25.3 Exercise Notice in respect of Registered Warrants
The following provisions apply to Registered Warrants:
Warrants may only be exercised by the delivery in writing of a duly completed exercise notice (an "Exercise Notice") in the form set out in the Agency Agreement (copies of which form may be obtained from the Registrar) to the Registrar with a copy to the Principal Security Agent in accordance with the provisions set out in Condition 24 and this Condition.
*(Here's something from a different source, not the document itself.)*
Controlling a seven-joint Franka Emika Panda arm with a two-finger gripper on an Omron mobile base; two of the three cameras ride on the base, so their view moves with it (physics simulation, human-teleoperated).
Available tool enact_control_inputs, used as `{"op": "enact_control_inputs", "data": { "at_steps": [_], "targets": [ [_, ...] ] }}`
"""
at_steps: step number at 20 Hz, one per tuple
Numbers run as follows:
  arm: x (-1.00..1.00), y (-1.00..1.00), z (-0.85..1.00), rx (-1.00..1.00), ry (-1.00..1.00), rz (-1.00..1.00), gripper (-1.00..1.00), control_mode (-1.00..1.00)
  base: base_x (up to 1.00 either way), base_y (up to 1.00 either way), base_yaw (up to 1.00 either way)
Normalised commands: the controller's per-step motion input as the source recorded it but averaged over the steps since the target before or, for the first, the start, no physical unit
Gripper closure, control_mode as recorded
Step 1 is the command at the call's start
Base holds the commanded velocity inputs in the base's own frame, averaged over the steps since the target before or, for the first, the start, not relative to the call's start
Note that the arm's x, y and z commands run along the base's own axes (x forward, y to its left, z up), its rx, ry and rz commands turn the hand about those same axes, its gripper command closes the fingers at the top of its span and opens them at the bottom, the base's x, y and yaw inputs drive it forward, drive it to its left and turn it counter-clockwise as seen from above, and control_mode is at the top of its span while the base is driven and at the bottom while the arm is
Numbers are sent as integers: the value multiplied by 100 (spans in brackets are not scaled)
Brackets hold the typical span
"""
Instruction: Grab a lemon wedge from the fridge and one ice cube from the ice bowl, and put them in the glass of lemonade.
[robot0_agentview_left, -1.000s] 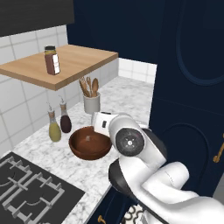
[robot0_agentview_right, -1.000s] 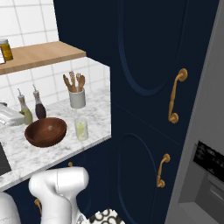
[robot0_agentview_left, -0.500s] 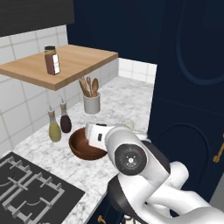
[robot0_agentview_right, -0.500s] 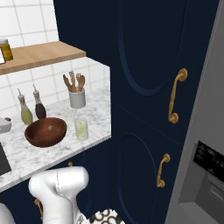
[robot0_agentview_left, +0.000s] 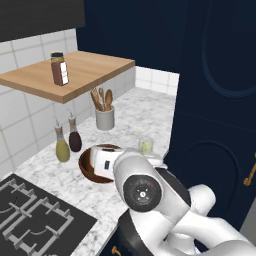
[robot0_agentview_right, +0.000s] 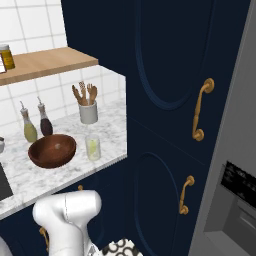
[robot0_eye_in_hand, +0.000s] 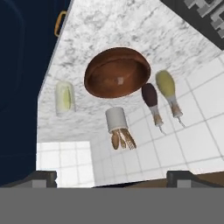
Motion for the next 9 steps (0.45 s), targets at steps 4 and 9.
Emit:
{"op": "enact_control_inputs", "data": {
  "at_steps": [4,9],
  "targets": [
    [-24,67,12,-4,-2,4,-100,-100,0,0,0],
    [1,63,4,-2,-3,1,-100,-100,0,0,0]
  ]
}}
(a) In the case of Cash Settled Warrants, the Exercise Notice shall:
(i) specify the series number of the Warrants and the number of Warrants being exercised and, if Units are specified in the applicable Final Terms, the number of Units being exercised;
(ii) irrevocably instruct the Registrar to remove from the Register on or before the Settlement Date the Warrants being exercised;
(iii) specify the details of the account to be credited with the Cash Settlement Amount (if any) for each Warrant or Unit, as the case may be, being exercised;
(iv) include an undertaking to pay all taxes, duties and/or expenses, including any applicable depository charges, transaction or exercise charges, stamp duty, stamp duty reserve tax, issue, registration, securities transfer and/or other taxes or duties arising in connection with the exercise of such Warrants ("Security Expenses") and an authority to the Registrar to deduct an amount in respect thereof from any Cash Settlement Amount due to such Holder;
(v) certify, inter alia, that the beneficial owner of each Warrant being exercised is not a
U.S. person (as defined in the Exercise Notice), the Warrant is not being exercised within the United States or on behalf of a U.S. person and no cash has been or will be delivered within the United States or to, or for the account or benefit of, a
U.S. person in connection with any exercise thereof; and
(vi) authorise the production of such certification in any applicable administrative or legal proceedings,
all as provided in the Agency Agreement.